Æmaeth (A-Sun Amissa’s Owen Pegg) has begun to expand into film work, and The Roman is his score to the silent movie of the same name. A moody, introspective work, the album is nonetheless gorgeous; despite the fact that the plot leads to death, the music manages to notice and celebrate life. This is never more apparent than in the soft female coos that first appear halfway through “And Then He Was Alone,” adding grace to the cautious piano and strings. Such moments allow the album to work without the visuals, a challenge the artist met by reworking the original material.

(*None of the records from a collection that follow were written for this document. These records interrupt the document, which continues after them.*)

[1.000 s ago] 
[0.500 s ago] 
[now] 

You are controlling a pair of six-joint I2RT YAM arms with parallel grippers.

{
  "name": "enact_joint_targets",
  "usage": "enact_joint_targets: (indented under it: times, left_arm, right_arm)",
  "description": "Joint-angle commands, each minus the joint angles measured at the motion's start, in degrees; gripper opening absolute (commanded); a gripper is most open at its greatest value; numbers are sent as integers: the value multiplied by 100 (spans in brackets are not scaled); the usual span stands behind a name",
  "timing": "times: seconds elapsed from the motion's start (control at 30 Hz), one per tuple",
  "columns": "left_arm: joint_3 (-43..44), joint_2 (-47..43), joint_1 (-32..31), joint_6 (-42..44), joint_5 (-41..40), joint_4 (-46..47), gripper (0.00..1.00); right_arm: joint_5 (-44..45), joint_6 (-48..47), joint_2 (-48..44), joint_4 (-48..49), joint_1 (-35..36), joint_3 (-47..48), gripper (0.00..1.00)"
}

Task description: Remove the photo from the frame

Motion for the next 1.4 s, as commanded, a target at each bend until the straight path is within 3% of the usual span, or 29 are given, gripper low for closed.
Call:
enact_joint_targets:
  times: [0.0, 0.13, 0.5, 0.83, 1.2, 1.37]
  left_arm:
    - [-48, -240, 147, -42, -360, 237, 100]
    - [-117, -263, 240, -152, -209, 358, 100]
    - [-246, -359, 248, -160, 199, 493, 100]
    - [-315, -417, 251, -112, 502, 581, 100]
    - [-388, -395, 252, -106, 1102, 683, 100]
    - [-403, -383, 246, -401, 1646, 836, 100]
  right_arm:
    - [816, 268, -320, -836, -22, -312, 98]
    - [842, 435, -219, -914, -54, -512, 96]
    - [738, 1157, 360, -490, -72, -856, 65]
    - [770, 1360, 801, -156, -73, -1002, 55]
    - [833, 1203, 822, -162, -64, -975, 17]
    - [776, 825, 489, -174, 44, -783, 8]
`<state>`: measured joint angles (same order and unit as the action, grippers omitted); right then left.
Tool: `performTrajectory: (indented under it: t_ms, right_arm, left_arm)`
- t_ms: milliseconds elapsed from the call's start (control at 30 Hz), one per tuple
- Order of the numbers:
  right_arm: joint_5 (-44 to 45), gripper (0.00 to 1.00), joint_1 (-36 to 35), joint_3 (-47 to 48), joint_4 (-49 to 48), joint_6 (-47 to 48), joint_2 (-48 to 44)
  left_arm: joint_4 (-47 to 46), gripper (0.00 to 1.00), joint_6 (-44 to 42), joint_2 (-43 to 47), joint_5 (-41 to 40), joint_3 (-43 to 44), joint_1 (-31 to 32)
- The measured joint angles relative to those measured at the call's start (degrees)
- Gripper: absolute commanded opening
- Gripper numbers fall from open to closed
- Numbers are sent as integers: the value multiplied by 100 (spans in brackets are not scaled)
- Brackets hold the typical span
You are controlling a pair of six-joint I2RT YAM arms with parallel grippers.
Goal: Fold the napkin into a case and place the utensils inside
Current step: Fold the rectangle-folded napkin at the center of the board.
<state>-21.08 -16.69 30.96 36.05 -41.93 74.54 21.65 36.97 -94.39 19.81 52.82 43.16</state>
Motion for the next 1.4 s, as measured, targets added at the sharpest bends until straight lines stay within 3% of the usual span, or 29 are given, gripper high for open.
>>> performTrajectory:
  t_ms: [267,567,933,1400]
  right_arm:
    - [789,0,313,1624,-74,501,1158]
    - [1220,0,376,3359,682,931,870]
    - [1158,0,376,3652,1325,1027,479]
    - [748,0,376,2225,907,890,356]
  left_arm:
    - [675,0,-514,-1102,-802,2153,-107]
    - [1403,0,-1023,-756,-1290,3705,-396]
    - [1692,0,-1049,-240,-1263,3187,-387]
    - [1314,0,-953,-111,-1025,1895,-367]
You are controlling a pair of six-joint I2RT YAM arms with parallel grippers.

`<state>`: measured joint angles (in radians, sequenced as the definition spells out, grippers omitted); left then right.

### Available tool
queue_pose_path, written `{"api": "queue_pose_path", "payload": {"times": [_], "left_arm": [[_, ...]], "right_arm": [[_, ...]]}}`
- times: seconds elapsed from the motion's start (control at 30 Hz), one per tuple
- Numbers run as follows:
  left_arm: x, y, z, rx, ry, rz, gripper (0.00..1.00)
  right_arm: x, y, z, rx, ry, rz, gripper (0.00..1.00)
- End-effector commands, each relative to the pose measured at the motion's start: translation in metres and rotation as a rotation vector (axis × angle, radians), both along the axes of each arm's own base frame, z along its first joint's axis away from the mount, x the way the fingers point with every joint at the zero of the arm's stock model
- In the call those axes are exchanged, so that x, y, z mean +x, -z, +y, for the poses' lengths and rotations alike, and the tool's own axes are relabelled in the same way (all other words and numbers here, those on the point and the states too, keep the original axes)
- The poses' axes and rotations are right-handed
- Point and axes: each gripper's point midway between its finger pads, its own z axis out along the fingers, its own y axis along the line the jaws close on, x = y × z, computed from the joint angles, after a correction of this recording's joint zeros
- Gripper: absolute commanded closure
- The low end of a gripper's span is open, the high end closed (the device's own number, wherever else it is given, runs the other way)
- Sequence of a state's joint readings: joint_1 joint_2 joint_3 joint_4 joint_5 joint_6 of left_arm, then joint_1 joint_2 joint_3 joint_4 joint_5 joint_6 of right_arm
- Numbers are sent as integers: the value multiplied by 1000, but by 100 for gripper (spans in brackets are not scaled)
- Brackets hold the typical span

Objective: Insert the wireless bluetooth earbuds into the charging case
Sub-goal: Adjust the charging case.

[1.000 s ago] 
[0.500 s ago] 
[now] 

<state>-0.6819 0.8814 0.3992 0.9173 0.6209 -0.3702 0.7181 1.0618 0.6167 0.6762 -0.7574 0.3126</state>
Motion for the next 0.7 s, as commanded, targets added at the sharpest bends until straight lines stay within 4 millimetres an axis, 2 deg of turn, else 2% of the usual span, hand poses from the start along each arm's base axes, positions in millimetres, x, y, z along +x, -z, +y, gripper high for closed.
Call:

As the album progresses, it settles into a bleak and fatalistic mood. One recalls the music of Cold Meat Industries: icy, desolate and thick, dark in a way that defies darkness, as if to salvage something from the scene of a slaughter. While the music doesn’t suggest a silent film (and truthfully, how could it?), the music does suggest silence. And in its finest moments – especially the end of “Stalked by Death” – the violin produces a gleaming light that is remembered even after it is snatched away. The timbres peak with the percussive title track, retreating afterwards to a better-lit cove. The penultimate track again includes wordless vocals. Will all be well? Not at all, but the respite adds depth to the loss.
A different type of darkness descends on Anders Brørby‘s Nihil. More active and dramatic than its predecessor in the series, this album introduces the percussion right away and seems to branch from the center of The Roman into a blacker tree. By the end of “When You Look Into the Abyss,” crunches and booms have already indicated that something wicked has already arrived; the sound of an alarm in “As Dead as the Stars We Watched at Night” implies that it has burst its chains. Nihil of course means nothingness (as in “annihilate”), and the album serves as a warning to listeners: make your peace. At the same time, it’s a reminder that a lot has to take place in order to work one’s way down to nothing, and that even then, one might encounter the nothing that is.
Factory grindings, un-oiled squeaks, active birds and even a spectral choir grace portions of Nihil, as if to disagree with its thesis. But Nihil is about more than these. The album plunges head-first into the heart of despair, the thought that there is nothing beyond this, or that nothing matters. As the score to an existential crisis, it bursts its boundaries with electronic sighs and groans, simultaneously waiting for and dreading a response. Sometimes it’s harder to live with a purpose than without one, and that pesky abyss (Stop staring, already!) offers little relief. Brørby seems to embrace this conundrum, ironically filling his sonic field with as many glittering shards of light as slicing shards of metal.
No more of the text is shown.